══ DATA EXTRACT
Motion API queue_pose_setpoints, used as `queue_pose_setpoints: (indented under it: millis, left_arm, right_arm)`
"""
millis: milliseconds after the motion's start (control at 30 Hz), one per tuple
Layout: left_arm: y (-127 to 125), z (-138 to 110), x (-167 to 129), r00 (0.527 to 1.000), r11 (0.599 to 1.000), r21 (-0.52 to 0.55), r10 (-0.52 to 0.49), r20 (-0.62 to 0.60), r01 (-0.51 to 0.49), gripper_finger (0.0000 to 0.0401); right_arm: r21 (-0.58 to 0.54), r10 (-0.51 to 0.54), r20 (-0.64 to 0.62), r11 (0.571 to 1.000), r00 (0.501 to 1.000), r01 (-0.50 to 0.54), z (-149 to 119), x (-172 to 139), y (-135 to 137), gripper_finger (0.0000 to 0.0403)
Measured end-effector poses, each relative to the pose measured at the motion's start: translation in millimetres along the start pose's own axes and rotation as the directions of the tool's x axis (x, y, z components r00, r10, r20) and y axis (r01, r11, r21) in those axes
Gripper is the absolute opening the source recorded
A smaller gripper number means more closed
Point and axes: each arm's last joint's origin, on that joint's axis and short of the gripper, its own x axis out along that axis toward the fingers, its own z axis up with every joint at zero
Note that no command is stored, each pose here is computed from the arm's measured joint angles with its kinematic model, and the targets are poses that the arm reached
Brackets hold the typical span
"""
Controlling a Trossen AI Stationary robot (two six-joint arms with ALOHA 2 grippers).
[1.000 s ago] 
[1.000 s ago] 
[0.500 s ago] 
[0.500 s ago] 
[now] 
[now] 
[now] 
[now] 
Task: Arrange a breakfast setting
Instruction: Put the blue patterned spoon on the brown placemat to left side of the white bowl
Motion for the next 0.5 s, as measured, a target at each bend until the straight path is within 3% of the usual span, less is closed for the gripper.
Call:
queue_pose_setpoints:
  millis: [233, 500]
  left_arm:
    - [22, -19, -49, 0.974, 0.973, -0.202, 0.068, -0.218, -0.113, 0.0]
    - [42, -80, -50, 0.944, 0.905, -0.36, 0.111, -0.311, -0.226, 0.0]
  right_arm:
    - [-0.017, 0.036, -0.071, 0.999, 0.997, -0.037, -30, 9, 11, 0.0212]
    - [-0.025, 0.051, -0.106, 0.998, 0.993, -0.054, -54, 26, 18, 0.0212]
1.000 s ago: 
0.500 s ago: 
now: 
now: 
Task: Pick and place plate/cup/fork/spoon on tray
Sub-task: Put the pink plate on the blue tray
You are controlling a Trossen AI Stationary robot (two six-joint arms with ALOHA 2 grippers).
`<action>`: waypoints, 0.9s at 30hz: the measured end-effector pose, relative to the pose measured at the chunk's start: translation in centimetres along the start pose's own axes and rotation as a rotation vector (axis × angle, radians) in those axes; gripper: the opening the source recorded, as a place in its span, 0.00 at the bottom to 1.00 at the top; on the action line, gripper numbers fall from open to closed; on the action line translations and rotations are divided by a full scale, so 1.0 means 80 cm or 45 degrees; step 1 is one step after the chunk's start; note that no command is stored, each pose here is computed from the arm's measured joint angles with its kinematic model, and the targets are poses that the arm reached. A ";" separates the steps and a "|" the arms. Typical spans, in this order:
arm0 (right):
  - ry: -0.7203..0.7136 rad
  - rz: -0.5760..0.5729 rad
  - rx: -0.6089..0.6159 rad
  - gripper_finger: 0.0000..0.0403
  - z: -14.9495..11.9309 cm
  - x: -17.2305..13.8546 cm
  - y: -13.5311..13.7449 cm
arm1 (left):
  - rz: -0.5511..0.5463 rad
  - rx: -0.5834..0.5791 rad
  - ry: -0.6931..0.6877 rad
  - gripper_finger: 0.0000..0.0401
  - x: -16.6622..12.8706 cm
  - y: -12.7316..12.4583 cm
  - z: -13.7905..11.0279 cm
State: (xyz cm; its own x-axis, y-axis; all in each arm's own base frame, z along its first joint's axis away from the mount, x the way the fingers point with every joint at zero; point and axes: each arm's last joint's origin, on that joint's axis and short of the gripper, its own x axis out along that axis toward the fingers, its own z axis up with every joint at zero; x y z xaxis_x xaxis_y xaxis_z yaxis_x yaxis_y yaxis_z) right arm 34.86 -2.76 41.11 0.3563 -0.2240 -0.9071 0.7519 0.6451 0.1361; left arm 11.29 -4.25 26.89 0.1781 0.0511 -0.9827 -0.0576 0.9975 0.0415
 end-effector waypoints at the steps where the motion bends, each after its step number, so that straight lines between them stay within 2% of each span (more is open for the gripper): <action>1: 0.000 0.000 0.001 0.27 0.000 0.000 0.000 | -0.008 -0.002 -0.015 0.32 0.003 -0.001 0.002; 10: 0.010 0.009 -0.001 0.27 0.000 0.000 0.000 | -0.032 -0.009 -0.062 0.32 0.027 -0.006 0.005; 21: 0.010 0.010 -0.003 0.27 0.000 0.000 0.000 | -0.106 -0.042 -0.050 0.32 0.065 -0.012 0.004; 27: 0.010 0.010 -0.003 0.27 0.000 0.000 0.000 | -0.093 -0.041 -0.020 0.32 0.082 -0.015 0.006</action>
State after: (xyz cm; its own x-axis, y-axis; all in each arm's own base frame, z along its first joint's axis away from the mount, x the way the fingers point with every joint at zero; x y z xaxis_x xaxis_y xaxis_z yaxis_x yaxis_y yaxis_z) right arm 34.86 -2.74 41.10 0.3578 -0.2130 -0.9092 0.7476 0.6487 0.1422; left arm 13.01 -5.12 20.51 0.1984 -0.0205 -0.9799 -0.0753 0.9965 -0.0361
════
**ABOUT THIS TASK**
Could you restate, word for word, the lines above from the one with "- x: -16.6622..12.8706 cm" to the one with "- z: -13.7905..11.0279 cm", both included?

**TASK RESPONSE**
  - x: -16.6622..12.8706 cm
  - y: -12.7316..12.4583 cm
  - z: -13.7905..11.0279 cm

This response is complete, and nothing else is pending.